Problem. Only lines holding the word "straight" are wanted from the records; copy all of them.

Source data
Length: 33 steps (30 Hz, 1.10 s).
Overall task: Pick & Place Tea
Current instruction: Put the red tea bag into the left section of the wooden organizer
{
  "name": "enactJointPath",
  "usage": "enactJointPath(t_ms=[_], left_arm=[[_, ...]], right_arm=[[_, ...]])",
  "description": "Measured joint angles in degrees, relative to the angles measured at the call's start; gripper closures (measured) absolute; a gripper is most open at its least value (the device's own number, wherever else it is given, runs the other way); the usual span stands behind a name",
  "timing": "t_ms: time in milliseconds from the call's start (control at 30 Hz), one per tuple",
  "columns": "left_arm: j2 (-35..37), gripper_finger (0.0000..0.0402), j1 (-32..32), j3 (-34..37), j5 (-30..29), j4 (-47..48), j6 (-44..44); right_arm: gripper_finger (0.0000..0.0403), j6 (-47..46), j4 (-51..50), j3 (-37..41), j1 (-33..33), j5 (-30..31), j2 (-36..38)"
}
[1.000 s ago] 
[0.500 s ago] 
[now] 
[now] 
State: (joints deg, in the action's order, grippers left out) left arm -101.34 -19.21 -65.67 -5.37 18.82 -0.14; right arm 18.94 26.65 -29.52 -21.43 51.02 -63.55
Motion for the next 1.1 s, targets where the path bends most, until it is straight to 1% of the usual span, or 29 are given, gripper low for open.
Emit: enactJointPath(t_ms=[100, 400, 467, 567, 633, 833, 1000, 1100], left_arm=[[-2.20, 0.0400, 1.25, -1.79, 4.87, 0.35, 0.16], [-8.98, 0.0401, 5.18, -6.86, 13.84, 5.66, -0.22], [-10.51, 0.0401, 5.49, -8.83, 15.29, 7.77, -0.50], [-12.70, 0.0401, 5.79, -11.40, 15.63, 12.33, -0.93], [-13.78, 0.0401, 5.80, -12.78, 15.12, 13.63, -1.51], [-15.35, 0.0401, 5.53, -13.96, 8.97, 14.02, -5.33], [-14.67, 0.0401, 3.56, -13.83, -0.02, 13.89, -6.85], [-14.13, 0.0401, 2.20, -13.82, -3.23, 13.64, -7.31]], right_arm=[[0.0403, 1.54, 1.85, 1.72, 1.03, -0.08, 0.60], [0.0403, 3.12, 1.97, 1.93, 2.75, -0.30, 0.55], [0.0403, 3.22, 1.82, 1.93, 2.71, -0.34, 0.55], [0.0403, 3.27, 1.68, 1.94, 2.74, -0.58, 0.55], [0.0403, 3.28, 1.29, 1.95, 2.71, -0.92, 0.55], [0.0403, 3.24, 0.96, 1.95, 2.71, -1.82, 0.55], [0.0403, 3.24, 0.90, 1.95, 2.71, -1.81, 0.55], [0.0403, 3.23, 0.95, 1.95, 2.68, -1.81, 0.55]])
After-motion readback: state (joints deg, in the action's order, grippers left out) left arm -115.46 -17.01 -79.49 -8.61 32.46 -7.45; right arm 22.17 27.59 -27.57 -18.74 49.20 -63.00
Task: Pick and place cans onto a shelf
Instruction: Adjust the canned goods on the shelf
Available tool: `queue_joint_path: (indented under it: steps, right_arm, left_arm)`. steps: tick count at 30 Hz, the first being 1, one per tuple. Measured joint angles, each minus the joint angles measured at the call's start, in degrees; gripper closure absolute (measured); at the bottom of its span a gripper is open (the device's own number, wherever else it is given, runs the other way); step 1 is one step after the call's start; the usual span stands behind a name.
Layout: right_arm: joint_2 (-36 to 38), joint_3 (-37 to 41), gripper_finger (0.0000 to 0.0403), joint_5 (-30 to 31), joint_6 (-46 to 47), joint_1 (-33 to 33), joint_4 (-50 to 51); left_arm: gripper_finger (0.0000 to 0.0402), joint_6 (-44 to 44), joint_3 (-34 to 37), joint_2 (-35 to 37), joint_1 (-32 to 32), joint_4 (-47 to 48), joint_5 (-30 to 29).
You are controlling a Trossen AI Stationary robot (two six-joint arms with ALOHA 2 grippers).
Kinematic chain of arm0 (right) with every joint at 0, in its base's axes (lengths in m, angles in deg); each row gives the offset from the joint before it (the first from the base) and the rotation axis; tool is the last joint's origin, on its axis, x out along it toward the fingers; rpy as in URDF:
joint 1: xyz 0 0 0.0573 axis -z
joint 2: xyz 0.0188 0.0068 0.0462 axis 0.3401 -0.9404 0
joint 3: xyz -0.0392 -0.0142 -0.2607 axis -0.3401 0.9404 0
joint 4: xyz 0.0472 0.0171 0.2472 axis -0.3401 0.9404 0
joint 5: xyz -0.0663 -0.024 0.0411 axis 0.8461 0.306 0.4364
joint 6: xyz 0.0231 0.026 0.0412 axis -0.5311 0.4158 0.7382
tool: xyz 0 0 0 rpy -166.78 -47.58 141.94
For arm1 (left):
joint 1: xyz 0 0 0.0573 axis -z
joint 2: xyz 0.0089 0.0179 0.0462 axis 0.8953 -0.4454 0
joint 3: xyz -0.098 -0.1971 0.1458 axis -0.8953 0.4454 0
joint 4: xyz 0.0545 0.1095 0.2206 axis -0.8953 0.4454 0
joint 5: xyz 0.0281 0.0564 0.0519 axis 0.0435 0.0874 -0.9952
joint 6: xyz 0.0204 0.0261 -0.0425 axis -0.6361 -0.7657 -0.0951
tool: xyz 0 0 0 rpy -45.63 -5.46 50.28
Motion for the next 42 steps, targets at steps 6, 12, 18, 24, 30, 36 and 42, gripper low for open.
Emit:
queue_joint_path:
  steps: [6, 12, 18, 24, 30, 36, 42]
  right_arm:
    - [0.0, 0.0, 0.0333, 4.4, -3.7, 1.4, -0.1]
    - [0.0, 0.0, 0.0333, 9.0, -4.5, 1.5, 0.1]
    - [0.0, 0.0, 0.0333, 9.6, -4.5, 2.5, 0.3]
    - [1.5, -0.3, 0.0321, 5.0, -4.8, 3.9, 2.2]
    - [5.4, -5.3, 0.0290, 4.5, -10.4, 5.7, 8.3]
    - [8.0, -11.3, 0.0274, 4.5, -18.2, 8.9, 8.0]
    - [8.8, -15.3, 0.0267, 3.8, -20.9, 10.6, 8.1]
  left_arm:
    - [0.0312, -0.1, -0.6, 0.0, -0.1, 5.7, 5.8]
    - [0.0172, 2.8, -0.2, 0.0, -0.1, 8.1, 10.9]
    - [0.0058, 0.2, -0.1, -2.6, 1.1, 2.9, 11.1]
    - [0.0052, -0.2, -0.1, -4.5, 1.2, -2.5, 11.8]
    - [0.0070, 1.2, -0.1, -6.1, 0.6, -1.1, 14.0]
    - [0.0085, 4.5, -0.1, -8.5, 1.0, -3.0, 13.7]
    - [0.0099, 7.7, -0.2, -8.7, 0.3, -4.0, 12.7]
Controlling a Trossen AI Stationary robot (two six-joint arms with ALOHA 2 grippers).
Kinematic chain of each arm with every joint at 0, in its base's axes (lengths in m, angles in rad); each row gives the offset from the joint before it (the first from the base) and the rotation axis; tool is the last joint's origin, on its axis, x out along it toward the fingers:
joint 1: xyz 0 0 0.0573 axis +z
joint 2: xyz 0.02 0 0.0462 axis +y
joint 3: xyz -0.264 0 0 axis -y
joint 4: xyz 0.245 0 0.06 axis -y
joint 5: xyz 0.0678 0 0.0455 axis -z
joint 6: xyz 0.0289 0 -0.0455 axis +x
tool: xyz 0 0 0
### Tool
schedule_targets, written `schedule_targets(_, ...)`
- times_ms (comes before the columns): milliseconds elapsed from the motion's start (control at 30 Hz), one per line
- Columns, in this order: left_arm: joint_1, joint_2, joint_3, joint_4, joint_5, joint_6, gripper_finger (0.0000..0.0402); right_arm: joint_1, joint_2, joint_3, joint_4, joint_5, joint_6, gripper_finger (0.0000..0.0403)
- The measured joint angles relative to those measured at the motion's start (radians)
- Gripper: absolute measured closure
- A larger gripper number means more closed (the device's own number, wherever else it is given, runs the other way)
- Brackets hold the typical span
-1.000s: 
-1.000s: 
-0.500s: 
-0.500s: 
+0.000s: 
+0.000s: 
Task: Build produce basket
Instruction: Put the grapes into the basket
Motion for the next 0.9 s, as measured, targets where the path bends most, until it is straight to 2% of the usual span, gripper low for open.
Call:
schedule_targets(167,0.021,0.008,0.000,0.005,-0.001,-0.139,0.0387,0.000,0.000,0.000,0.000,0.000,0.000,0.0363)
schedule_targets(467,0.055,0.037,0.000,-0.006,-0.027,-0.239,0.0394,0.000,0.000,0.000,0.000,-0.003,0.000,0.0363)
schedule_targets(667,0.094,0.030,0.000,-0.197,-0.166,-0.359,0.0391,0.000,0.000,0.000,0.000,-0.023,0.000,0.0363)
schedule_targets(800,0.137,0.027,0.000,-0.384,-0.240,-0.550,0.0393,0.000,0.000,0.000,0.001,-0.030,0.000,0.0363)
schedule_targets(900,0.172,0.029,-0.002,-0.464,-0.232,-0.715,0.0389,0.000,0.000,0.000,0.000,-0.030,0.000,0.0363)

Expected answer.
Motion for the next 1.1 s, targets where the path bends most, until it is straight to 1% of the usual span, or 29 are given, gripper low for open.
Motion for the next 0.9 s, as measured, targets where the path bends most, until it is straight to 2% of the usual span, gripper low for open.

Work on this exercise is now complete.